(PROBLEM): Set down each of the records below exactly as it reads. No pictures go into the copy.
---
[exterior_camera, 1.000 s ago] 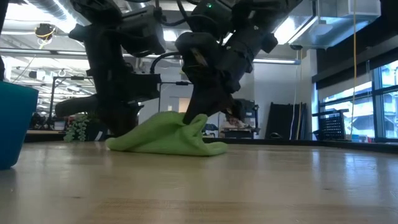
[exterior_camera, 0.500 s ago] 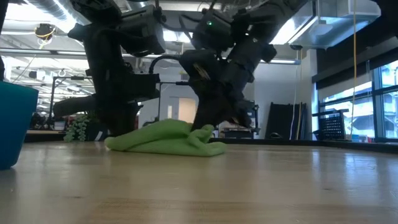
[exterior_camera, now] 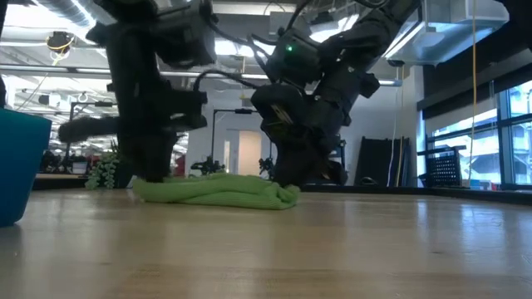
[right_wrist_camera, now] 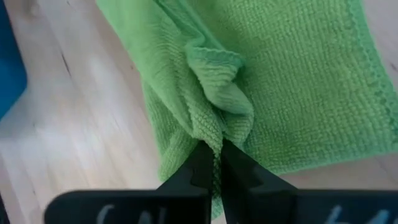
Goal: Fold microfiber towels
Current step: Fold the green microfiber cloth
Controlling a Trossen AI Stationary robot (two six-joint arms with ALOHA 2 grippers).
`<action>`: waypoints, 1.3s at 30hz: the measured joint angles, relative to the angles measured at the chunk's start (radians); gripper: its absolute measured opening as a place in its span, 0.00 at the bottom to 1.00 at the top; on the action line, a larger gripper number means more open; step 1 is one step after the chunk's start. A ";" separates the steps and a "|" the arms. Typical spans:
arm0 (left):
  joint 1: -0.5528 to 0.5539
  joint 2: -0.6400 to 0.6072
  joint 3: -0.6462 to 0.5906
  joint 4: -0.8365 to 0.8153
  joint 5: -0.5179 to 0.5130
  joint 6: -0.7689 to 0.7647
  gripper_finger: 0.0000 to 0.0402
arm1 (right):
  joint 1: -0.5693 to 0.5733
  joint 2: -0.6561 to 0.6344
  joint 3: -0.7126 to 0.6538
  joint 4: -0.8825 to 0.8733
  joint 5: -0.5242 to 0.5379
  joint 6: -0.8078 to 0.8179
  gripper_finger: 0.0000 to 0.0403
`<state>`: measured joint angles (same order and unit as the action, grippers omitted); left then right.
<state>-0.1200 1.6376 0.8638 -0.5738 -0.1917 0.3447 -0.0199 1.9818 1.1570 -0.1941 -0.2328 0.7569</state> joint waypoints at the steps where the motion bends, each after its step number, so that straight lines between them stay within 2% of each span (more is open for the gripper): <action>1: 0.000 -0.015 0.006 -0.013 0.001 -0.014 0.00 | 0.000 0.001 -0.001 -0.003 0.000 -0.003 0.03; 10: 0.042 -0.065 0.020 -0.013 -0.024 -0.142 0.00 | 0.000 0.001 -0.002 -0.011 0.001 -0.055 0.03; 16: 0.053 -0.080 0.022 -0.026 -0.018 -0.157 0.00 | 0.000 0.002 -0.002 -0.010 0.004 -0.062 0.03; 22: 0.064 -0.070 0.024 -0.067 0.199 -0.153 0.00 | 0.000 0.002 -0.002 -0.009 -0.005 -0.062 0.03; 28: 0.051 -0.090 0.025 -0.059 0.251 -0.134 0.00 | 0.000 0.003 -0.002 -0.006 -0.035 -0.062 0.03; 35: 0.067 -0.113 0.024 -0.038 0.062 -0.181 0.00 | 0.000 0.003 -0.003 -0.009 -0.035 -0.059 0.03; 39: 0.078 -0.113 0.024 -0.007 0.018 -0.183 0.00 | 0.000 0.003 -0.003 -0.010 -0.033 -0.059 0.03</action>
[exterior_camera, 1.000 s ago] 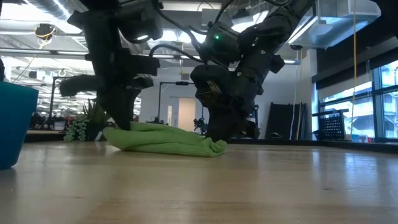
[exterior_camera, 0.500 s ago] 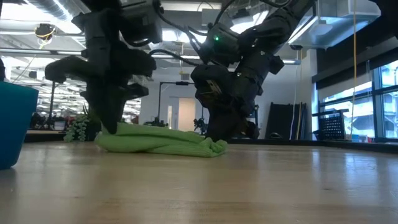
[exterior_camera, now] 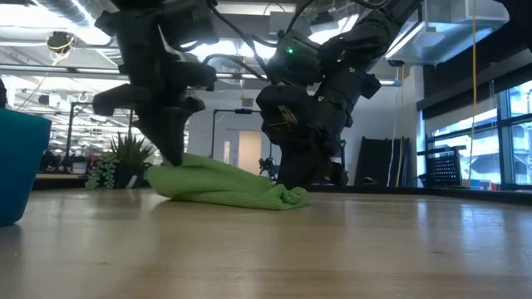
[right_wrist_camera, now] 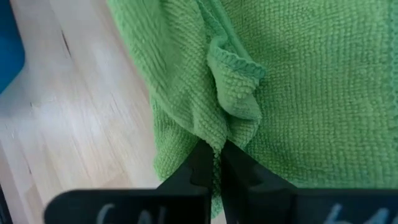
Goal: Fold microfiber towels
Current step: Fold the green microfiber cloth
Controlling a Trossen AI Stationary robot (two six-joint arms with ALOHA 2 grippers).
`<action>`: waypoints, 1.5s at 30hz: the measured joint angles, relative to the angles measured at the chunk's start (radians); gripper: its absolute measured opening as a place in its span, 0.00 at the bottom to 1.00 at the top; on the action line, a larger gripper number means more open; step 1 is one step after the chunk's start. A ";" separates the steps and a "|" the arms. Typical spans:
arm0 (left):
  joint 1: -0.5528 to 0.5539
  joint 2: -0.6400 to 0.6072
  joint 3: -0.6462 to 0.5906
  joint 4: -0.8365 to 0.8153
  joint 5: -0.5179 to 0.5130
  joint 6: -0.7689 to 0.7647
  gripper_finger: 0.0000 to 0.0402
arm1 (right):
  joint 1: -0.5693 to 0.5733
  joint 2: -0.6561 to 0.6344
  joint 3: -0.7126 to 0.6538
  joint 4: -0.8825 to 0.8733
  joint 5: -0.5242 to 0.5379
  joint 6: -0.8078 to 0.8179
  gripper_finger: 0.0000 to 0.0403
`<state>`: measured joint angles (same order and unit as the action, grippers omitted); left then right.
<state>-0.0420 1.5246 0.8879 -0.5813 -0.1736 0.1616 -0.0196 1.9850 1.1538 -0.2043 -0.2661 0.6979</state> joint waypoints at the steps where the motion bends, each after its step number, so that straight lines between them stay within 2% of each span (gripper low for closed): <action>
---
(REPLY TO THE EXERCISE):
[exterior_camera, 1.000 s ago] 
[exterior_camera, 0.500 s ago] 
[exterior_camera, now] 
[right_wrist_camera, now] 
Goal: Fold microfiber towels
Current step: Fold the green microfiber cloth
Controlling a Trossen AI Stationary robot (two six-joint arms with ALOHA 2 grippers).
`<action>`: waypoints, 1.3s at 30hz: the measured joint angles, relative to the angles measured at the chunk's start (radians); gripper: its absolute measured opening as a place in its span, 0.00 at the bottom to 1.00 at the top; on the action line, a larger gripper number means more open; step 1 is one step after the chunk's start. A ";" separates the steps and a "|" the arms. Typical spans:
arm0 (left):
  joint 1: -0.5528 to 0.5539
  joint 2: -0.6400 to 0.6072
  joint 3: -0.6462 to 0.5906
  joint 4: -0.8365 to 0.8153
  joint 5: -0.5179 to 0.5130
  joint 6: -0.7689 to 0.7647
  gripper_finger: 0.0000 to 0.0402
arm1 (right):
  joint 1: -0.5693 to 0.5733
  joint 2: -0.6561 to 0.6344
  joint 3: -0.7126 to 0.6538
  joint 4: -0.8825 to 0.8733
  joint 5: -0.5242 to 0.5379
  joint 6: -0.8078 to 0.8179
  gripper_finger: 0.0000 to 0.0403
`<state>`: measured joint angles (same order and unit as the action, grippers omitted); left then right.
<state>-0.1200 1.6376 0.8638 -0.5738 -0.1917 0.3447 -0.0199 1.9818 1.1570 -0.1941 -0.2328 0.7569</state> joint waypoints at the steps where the motion bends, each after its step number, so that straight lines between them stay within 2% of each span (more is open for the gripper): <action>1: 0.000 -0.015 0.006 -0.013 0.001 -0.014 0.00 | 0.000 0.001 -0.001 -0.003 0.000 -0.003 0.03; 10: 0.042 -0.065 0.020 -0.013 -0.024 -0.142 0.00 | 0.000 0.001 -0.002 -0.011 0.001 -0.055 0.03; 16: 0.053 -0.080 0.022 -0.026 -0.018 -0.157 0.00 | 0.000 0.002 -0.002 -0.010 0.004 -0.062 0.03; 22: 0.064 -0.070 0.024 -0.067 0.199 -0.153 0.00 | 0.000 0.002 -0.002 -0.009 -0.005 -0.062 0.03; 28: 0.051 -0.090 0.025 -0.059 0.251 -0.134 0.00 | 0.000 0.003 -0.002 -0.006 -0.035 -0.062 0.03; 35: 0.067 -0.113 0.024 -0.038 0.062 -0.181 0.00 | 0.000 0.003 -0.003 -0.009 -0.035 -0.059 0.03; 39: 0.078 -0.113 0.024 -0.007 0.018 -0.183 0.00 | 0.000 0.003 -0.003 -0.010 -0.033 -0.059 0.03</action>
[exterior_camera, 1.000 s ago] 
[exterior_camera, 0.500 s ago] 
[exterior_camera, now] 
[right_wrist_camera, now] 
Goal: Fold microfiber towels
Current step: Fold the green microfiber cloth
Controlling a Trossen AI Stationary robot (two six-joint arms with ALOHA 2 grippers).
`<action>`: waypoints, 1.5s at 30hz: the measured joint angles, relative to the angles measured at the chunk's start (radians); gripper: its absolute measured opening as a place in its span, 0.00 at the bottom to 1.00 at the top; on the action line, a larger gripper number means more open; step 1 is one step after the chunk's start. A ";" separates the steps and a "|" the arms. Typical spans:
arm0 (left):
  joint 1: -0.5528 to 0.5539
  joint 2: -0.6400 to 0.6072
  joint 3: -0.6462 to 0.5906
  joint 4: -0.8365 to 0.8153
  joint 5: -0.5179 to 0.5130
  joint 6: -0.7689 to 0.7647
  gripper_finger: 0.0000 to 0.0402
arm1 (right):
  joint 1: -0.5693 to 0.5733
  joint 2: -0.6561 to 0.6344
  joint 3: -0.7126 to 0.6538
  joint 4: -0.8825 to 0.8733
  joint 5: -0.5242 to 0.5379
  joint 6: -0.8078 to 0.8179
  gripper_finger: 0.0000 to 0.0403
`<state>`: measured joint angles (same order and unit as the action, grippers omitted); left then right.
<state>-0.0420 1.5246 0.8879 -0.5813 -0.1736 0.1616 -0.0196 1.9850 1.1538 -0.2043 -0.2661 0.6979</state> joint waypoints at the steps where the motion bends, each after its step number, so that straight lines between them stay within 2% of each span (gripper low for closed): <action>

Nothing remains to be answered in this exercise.